URBAN CULTURES OF CARE (CURARE)
Alltägliche Sorgepraktiken als soziale Infrastruktur im Stadtteil
Grazer Senior Fellow: Univ.-Prof.in Dr.in Anke Strüver, Institut für Geographie und Raumforschung
Local Junior Fellow: Vivien Breinbauer, MSc, BSc
Incoming Senior Fellow: Dr.in Yvonne Franz, Universität Wien
Incoming Junior Fellow: Rivka Saltiel, MA, PhD
Zeitraum: Jänner 2024 – Jänner 2025
Seit gut einer Dekade ist städtisches Alltagsleben durch neoliberale Austeritätspolitiken bestimmt, die alltägliche Sorgepraktiken in privaten wie in institutionellen Kontexten betreffen. Doch Sorgepraktiken sind nicht nur Teil des individuellen (Über-)Lebens, sie sind auch zentrales Element des Urbanen, des gelebten gesellschaftlichen Alltags in der Öffentlichkeit. Gerade in Zeiten multipler Gesellschaftskrisen steht die individuelle wie kollektive Lebensqualität unter Druck. Daher werden Caring Communities und daraus resultierende Urban Cultures of Care zu einem zunehmend wichtigen Element gesellschaftlichen Zusammenhalts in diversifizierten Stadtgesellschaften.

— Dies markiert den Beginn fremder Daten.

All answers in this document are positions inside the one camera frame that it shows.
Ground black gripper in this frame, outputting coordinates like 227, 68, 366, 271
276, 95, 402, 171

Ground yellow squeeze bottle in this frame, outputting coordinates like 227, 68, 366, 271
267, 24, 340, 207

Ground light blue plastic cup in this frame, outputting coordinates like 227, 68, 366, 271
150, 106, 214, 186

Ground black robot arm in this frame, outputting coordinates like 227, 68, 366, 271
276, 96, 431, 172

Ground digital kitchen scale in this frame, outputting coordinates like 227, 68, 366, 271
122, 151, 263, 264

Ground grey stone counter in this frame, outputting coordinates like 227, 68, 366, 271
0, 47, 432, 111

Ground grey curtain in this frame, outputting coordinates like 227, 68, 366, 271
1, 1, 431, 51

Das Vorhaben CURARE setzt an aktuellen Überlegungen der feministischen Sorgeethik an (Tronto 2013, 2016, 2017), um konzeptionelle wie praktische Ansatzpunkte für ein langfristig orientiertes Verständnis von Nachbarschaften und Stadtteilen als öffentliche Räume der sozialen Interaktion und Innovation – als Räume des Miteinander-Sorgens – abzuleiten. Caring Communities antworten auf ungerecht verteilten Ressourcenzugang auf Basis intersektionaler Ungleichheiten, indem sie selbstorganisiert miteinander sorgen. Damit können neue, resiliente(re) soziale Beziehungen aufgebaut werden, die – wenn sozial innovativ – auch kollektiv befähigen und eine gesellschaftspolitische Demokratisierung ermöglichen. Doch Caring Communities agieren nicht nur in unterschiedlichen Räumen, sie produzieren auch neue öffentliche Räume des Miteinander-Sorgens, die so zu Teilen der sozialen Infrastrukturen der Stadt werden.